▸ Task directions
Your copy of the listing should be exact and should contain no pictures.

▸ Recorded data
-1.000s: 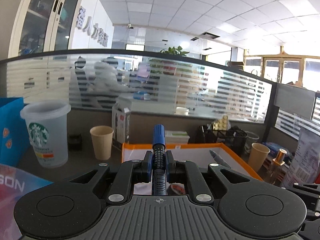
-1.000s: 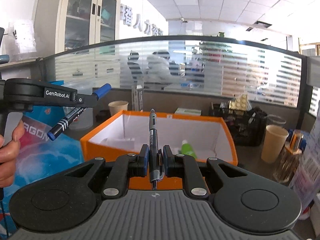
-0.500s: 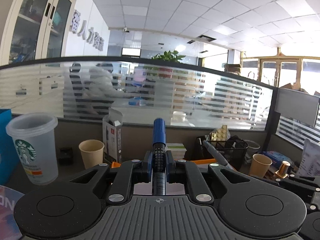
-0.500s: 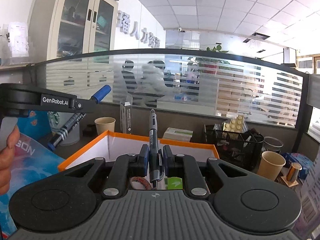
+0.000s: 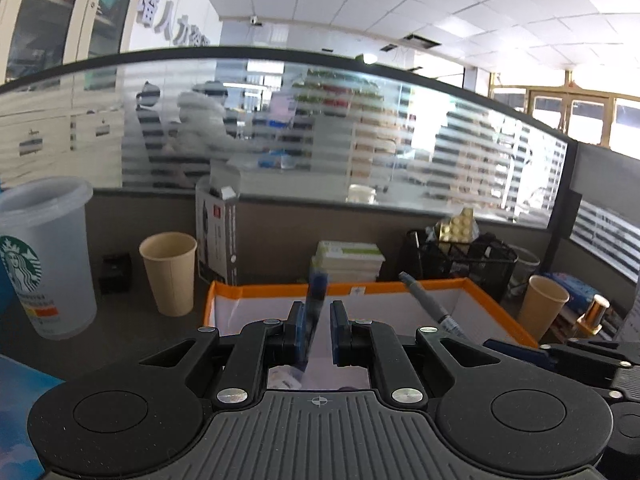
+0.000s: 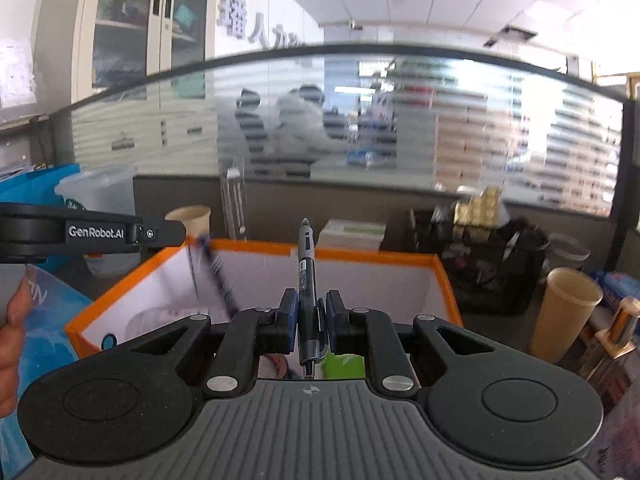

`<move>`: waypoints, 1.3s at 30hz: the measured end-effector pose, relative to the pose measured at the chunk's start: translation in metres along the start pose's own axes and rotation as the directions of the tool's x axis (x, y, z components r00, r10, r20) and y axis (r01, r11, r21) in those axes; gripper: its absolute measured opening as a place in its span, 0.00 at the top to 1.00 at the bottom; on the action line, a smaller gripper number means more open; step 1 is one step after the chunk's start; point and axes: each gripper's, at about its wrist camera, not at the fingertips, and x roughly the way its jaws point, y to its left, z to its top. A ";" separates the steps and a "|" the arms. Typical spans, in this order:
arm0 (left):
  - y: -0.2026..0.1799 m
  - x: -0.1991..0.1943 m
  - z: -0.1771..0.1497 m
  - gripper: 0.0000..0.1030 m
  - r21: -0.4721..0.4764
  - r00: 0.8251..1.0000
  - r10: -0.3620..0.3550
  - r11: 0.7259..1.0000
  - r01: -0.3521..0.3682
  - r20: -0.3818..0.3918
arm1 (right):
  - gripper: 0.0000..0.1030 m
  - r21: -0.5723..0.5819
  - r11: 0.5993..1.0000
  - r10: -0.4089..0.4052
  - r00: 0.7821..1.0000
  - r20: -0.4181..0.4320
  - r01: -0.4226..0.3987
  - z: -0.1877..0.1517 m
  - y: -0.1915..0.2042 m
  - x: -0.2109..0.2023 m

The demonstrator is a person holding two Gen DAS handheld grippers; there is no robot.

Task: Organize rigid objects
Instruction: 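Carry the pen in the right tool over the box while the left tool carries the marker, then open the left tool dropping the blue marker while the right tool releases the black pen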

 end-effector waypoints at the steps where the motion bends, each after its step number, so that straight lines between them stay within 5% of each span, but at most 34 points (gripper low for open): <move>1: 0.000 0.002 -0.001 0.89 0.000 1.000 -0.003 1.000 0.003 -0.009 | 0.87 0.004 1.000 0.006 1.000 -0.017 -0.006 -0.001 -0.001 0.005; 16: 0.003 0.024 -0.016 0.89 0.008 0.995 -0.032 0.999 0.033 -0.096 | 0.88 0.020 0.999 0.033 0.978 -0.207 -0.030 -0.008 -0.006 0.058; 34: 0.006 0.019 -0.020 0.85 0.018 0.995 -0.025 0.999 0.027 -0.100 | 0.88 0.031 0.999 0.010 0.985 -0.175 -0.005 -0.006 -0.002 0.041; 37: 0.006 0.005 -0.019 0.76 0.016 0.997 -0.025 1.000 0.026 -0.076 | 0.88 0.030 1.000 0.007 0.990 -0.141 -0.003 -0.002 0.001 0.023; 39: 0.006 -0.007 -0.018 0.54 0.021 0.999 -0.017 1.000 0.018 -0.051 | 0.88 0.026 1.000 0.010 0.994 -0.112 -0.007 0.001 0.003 0.007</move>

▸ Exercise solution
-1.000s: 
-1.000s: 
-0.500s: 
-0.500s: 
+0.000s: 
+0.000s: 

`<move>`: waypoints, 1.3s at 30hz: the measured end-effector pose, relative to the pose measured at the chunk's start: translation in metres along the start pose's own axes and rotation as the directions of the tool's x axis (x, y, z components r00, r10, r20) and y axis (r01, r11, r21) in those axes; gripper: its absolute measured opening as a place in its span, 0.00 at the top to 1.00 at the bottom; on the action line, a smaller gripper number means more open; step 1 is one step after the chunk's start; point and axes: each gripper's, at about its wrist camera, not at the fingertips, and x roughly the way its jaws point, y to its left, z to its top. A ";" separates the steps and a "|" the arms. Typical spans, in this order:
arm0 (left):
  - y: -0.2026..0.1799 m
  - x: -0.1991..0.1943 m
  - z: -0.1771..0.1497 m
  - gripper: 0.0000..0.1030 m
  - r21: -0.4721..0.4764
  - r00: 0.8251..1.0000
  - r10: -0.3620..0.3550
  - r11: 0.7259..1.0000
  - r01: -0.3521..0.3682
  - r20: -0.3818..0.3918
arm1 (right):
  - gripper: 0.0000..0.1030 m
  - r21: -0.5723..0.5819
  - r11: 0.5993..1.0000
  - r10: -0.4089..0.4052
  - r00: 0.7821..1.0000
  - r20: -0.4181..0.4320
  - r01: -0.4226..0.3987
  - z: -0.1877..0.1517 m
  - y: -0.1915..0.2042 m
  - x: -0.2109..0.2023 m

The demonstrator is a person holding two Gen DAS handheld grippers; there is no robot.

Task: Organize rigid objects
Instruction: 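Carry the pen in the right tool over the box while the left tool carries the marker, then open the left tool dropping the blue marker while the right tool releases the black pen
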
 end-effector waypoints at the steps where the motion bends, each after its step number, so that straight lines between them stay within 5% of each span, but at most 34 points (gripper low for open): <move>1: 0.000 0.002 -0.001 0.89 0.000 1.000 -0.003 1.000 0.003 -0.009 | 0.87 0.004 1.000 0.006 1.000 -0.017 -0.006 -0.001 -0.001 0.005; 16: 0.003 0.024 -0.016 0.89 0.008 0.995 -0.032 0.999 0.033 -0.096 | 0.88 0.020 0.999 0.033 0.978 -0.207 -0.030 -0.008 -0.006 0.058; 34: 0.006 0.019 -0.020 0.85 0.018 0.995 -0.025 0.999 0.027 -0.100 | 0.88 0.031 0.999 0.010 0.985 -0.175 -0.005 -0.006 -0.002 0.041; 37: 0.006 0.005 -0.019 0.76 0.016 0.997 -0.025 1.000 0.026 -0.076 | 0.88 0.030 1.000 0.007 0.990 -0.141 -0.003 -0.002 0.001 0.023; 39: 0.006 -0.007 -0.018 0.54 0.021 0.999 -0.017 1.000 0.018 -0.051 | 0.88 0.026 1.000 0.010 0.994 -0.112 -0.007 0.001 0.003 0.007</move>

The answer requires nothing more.